> **Required action**: Across the listing below, how many lines hold "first"? Reply with the number by itself.

> **Material provided**:
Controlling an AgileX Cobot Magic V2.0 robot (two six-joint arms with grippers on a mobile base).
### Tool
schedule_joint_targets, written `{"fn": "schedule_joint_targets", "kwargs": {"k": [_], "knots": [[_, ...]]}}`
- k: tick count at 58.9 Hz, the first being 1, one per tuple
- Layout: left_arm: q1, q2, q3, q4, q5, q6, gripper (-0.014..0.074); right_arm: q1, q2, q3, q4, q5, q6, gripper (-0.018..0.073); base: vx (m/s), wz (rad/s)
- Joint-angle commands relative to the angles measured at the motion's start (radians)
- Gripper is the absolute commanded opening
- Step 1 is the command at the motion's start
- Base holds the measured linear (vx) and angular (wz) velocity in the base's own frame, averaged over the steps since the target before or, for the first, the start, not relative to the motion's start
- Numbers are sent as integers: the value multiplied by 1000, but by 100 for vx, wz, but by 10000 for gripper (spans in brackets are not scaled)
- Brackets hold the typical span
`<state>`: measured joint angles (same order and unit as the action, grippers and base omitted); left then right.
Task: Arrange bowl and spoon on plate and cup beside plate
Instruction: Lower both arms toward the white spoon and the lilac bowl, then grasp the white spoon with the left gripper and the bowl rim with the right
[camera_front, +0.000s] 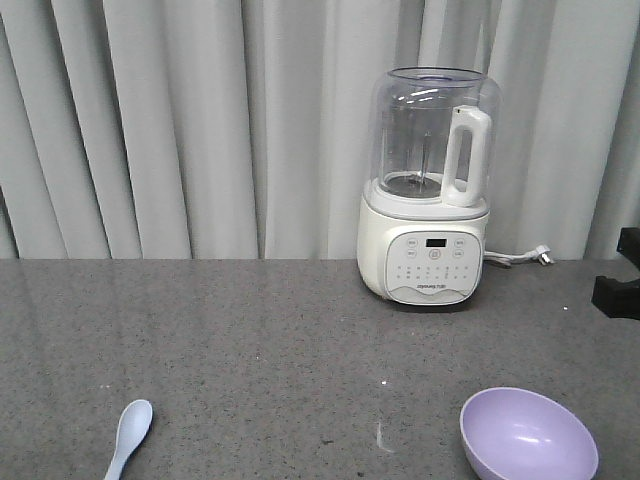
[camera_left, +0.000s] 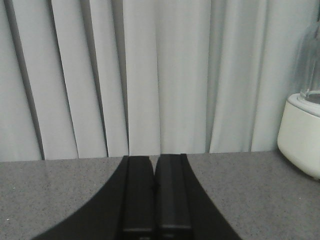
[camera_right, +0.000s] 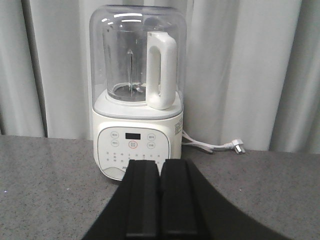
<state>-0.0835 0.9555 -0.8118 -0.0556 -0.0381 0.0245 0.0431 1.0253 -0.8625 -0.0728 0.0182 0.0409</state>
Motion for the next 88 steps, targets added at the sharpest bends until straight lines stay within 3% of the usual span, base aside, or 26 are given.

> **Written solution**: 2